A. Yes and what’s interesting about that book is I use the modern term ‘Reparations’ in the title but they called them pensions for slavery, and the person who led the movement was a woman. Callie House is somebody who’s not known to history. She’s been one of those overlooked people, but she was a leader of this movement and had been a slave herself. The idea was that people who had actually been slaves would be able to get pensions. It was a period in which war veterans were given pensions. There were some disputes about black war veterans; they had a hard time getting them. But in general, veterans kept getting higher and higher pensions. And so the idea was that if you’re doing that, why not give pensions to people who are poor and who are getting older and who have few means of support and who were slaves all this time? They had a movement; they signed petitions. When they couldn’t write, somebody signed it for them and they put an ‘X.’ And they sent [the petitions] to the Congress of the United States, and they’ve been laying there in the National Archives all these years.
What Callie House hoped to do was to get the name of every ex-slave on a petition. The federal government’s pension department said she had about 300,000 dues-paying members, which, if that’s true, would be the largest movement of African Americans to that date, and larger than most movements since that time. But that was the government’s figure, not her figure. There were hearings from the Committee of Pensions but [former slaves] weren’t able to get the pensions. In my reading of the correspondence in the Archives and so on, it was clear that the federal government considered her a threat and considered the movement a threat because it was going to stir up Negroes. In a sense, she was like the godmother of the whole reparations movement. But the main point is that the issue of whether or not one believes there ought to be reparations for people since slavery, we’re talking about people who were actually slaves. A lot of them had gotten old by that time [or] were sick. I have this fascinating story in there about a woman in her 90s who was still working for the same employer that she worked for when she was a slave because she didn’t have anybody to take care of her so she had to work.
Q. The federal government didn’t offer former slaves any sort of help?
A. Nothing. The Russians, when they freed the serfs, they gave them a plow. But blacks weren’t given anything.
Q. What motivated you to write your most recent book, ‘Power in Words: The Stories behind Barack Obama’s Speeches, from the State House to the White House?’
A. Actually it was Josh Gottheimer, who is a Penn graduate and was one of my students here. I hooked him up with some folks at the White House and after that, it was history. He took off like a meteor. He wrote speeches for John Kerry during his campaign and wrote speeches for Clinton. He and Jon Favreau, who is Obama’s chief speechwriter, got to be friends and worked on his campaign. Josh said he would like us to do a book about the meaning of the speeches. For me, it was interesting to write it with somebody who was one of my students. It was an exciting enterprise for us to work together.

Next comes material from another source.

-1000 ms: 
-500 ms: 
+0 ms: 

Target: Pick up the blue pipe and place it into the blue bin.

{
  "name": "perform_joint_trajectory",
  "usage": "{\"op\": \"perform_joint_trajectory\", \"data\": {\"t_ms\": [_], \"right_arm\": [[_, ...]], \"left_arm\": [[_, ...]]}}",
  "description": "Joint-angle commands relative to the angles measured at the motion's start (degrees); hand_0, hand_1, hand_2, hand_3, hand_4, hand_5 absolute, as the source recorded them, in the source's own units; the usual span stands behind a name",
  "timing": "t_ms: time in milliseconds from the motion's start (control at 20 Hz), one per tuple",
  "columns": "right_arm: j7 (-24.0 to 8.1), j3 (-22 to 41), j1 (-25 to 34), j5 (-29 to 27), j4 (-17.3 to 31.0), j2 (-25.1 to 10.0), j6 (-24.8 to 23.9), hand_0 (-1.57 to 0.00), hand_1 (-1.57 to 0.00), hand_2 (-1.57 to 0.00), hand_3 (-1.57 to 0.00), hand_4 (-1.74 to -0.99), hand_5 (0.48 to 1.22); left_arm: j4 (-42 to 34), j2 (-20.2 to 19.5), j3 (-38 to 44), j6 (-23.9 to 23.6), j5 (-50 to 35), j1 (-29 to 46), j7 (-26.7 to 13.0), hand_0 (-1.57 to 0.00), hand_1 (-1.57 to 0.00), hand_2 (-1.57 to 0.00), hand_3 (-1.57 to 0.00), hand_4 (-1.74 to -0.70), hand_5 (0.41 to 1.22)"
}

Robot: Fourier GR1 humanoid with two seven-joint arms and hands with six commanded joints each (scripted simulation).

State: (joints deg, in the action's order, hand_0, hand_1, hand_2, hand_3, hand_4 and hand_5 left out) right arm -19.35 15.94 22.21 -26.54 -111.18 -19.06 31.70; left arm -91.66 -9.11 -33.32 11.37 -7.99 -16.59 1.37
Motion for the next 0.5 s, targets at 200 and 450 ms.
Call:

The idea is that the main currency that Obama had during the campaign was his personality and his rhetorical ability. Of course he’s intelligent and all those things, but what impressed people so much was his way with words and the way he speaks and the way he explains things, along with the attractiveness of his personality. We wanted to see how the speeches changed from the time of his first campaign for the Illinois State Senate all the way to the White House. In order to do that, we needed to know what he and his speechwriters had in mind when they were developing the speeches and whether they came across the way they expected. We wrote the behind-the-scenes story of what happened and the impact of it, and then we added the speeches at the end as a bonus.